Henly emphasized that the current problem is one of funding and availability but also of labor law. The majority of service workers, particularly lower-paid employees in restaurants, don’t know their schedules more than a week ahead, a situation Henly says must be resolved with fair workweek legislation. Additionally, Henly cautioned agains romanticizing “the village” that parents end up relying on: Its members may also be living with precarious conditions. 

“There’s no way to solve this issue without really significant subsidization of the childcare market,” Henly adds. She suggests that states make use of spaces like community centers, contracting with childcare providers to use the facilities at night, guaranteeing a certain number of spots—a much larger, institutionally backed version of the mechanism Catina Smith envisions for the Our Time incubator. Direct payments to parents, like the ones that have recently begun under the American Rescue Plan, are appealing, says Henly, but will need to be coupled with a considerable buttressing of childcare options. With the pandemic hollowing out an already fragile industry, demand can’t spontaneously generate supply. 

The pandemic may have occasioned a once-in-a-lifetime opportunity for major change. Adams ended our conversation on a hopeful note, pointing out that the American Rescue Plan included an unprecedented $24 billion to states specifically for childcare stabilization. “We have never had those kinds of resources in this field.” 
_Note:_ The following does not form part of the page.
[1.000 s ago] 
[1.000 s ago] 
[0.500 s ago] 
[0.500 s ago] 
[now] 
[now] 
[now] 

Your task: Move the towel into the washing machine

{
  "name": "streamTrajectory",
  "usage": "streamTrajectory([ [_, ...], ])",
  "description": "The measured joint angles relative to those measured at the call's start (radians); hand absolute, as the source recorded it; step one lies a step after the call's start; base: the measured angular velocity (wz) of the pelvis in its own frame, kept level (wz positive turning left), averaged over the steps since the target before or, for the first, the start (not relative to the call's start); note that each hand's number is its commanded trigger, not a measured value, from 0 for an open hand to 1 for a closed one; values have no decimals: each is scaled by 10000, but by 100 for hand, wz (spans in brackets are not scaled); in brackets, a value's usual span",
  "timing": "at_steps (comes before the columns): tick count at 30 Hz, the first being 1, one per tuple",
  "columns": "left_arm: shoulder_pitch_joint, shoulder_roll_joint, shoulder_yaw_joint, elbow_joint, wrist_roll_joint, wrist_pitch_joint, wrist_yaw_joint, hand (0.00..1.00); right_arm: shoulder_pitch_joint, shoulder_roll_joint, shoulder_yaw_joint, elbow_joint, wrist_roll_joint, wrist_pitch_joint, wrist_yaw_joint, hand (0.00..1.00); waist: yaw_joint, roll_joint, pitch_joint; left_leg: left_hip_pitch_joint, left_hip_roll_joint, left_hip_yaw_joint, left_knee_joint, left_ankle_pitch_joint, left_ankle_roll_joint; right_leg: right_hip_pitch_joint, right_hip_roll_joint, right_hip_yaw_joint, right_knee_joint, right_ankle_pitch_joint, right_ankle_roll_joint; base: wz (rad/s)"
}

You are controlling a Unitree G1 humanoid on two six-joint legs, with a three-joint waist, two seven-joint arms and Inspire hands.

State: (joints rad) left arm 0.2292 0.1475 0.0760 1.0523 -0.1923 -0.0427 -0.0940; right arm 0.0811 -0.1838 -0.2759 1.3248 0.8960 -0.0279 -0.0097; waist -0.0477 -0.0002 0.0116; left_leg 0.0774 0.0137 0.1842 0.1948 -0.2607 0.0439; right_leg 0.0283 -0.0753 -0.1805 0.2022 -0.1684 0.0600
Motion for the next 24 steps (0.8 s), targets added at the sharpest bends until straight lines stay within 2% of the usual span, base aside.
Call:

It’s a unique moment to examine how the government can best serve the many parents who go to work after 5 p.m. Adams emphasizes what an expansive childcare overhaul would do for the problems laid bare by the pandemic—the societal racism and income disparity that made line cooks so profoundly vulnerable in a COVID-19-ravaged industry. Prioritizing childcare would begin to “address some of those inequities by taking care of an entire population of parents.” 

Kim has a wish list of what that federal money might one day fund: “parental leave, childcare support, night care resources, free preschool.” Without these things, the industry has to get creative because the consequences of inaction are profound. “Without our community creating support systems,” she says, “having children is really not an option for a lot of people.” 

In the meantime, Paloma Gonzales will keep finding herself in that Tuesday afternoon panic. Today she’ll find a last-minute babysitter through a family friend. She’ll spend her shift providing flawless service to her guests, hoping her daughter is sleeping soundly. She doesn’t know whether she’ll have a babysitter tomorrow, or if the day after that she’ll be back in the same scramble. She does know one thing: It shouldn’t be this hard.